EXERCISE PROMPT: Print verbatim the opening line of the material and every subsequent line through the one containing "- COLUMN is".
* * * * * * * * *
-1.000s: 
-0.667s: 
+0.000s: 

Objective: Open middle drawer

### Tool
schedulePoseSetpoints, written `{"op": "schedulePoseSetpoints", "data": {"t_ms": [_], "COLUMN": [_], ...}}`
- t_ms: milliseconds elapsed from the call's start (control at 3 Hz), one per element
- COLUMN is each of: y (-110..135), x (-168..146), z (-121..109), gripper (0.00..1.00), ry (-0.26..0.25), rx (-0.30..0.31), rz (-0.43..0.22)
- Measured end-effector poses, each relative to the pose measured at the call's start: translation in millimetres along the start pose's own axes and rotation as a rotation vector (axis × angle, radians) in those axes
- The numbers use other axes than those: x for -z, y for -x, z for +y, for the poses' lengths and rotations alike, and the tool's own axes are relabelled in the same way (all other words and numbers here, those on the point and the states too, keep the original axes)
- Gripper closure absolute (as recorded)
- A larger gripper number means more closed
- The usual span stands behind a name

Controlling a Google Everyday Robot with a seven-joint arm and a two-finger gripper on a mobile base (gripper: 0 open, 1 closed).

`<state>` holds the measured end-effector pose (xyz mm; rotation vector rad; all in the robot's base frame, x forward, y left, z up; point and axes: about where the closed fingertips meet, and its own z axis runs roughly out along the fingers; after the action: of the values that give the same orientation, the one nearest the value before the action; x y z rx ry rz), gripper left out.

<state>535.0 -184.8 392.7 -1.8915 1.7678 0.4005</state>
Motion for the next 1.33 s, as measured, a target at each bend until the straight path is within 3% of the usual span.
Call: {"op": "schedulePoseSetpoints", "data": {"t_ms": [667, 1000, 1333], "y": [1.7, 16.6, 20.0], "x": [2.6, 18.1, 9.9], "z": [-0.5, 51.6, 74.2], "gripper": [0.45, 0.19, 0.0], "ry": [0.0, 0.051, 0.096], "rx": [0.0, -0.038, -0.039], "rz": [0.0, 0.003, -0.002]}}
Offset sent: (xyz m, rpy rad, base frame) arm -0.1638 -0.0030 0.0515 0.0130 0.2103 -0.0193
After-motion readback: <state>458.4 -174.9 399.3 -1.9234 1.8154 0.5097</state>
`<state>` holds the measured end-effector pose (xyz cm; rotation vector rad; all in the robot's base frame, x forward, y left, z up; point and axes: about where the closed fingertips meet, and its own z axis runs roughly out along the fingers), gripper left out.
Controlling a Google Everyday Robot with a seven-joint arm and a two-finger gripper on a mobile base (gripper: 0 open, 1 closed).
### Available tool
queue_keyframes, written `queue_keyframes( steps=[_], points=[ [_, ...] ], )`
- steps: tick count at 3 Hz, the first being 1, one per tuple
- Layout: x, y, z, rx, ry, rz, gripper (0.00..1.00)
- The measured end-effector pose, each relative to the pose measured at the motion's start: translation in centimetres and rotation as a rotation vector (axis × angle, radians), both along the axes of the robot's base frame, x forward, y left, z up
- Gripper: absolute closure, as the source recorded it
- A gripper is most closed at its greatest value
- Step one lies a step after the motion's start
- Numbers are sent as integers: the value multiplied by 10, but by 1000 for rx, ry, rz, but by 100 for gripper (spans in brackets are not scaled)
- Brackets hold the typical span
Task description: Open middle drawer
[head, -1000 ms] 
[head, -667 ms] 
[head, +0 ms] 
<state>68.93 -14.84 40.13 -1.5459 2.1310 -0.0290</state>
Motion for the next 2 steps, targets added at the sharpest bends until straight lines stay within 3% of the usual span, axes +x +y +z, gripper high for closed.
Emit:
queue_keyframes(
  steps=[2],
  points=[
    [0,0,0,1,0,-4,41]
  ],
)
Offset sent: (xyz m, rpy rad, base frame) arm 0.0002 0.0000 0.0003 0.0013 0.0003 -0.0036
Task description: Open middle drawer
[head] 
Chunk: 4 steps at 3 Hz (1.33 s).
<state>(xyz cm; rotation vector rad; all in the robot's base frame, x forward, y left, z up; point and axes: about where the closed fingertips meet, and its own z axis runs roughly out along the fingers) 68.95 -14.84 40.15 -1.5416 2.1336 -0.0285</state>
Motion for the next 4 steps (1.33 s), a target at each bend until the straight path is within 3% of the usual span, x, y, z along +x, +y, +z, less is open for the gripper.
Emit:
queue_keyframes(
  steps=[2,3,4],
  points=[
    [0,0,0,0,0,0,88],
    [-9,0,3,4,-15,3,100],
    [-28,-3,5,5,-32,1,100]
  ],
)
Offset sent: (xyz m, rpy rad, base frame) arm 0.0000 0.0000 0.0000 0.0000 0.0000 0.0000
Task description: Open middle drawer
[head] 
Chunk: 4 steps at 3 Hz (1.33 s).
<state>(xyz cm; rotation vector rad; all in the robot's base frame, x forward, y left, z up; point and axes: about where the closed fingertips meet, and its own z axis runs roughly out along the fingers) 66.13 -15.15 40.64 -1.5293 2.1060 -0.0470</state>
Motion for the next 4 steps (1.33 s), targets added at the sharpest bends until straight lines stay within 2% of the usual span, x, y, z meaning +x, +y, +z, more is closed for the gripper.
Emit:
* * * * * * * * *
PROBLEM SOLUTION:
-1.000s: 
-0.667s: 
+0.000s: 

Objective: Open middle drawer

### Tool
schedulePoseSetpoints, written `{"op": "schedulePoseSetpoints", "data": {"t_ms": [_], "COLUMN": [_], ...}}`
- t_ms: milliseconds elapsed from the call's start (control at 3 Hz), one per element
- COLUMN is each of: y (-110..135), x (-168..146), z (-121..109), gripper (0.00..1.00), ry (-0.26..0.25), rx (-0.30..0.31), rz (-0.43..0.22)

What has been written here completes the answer.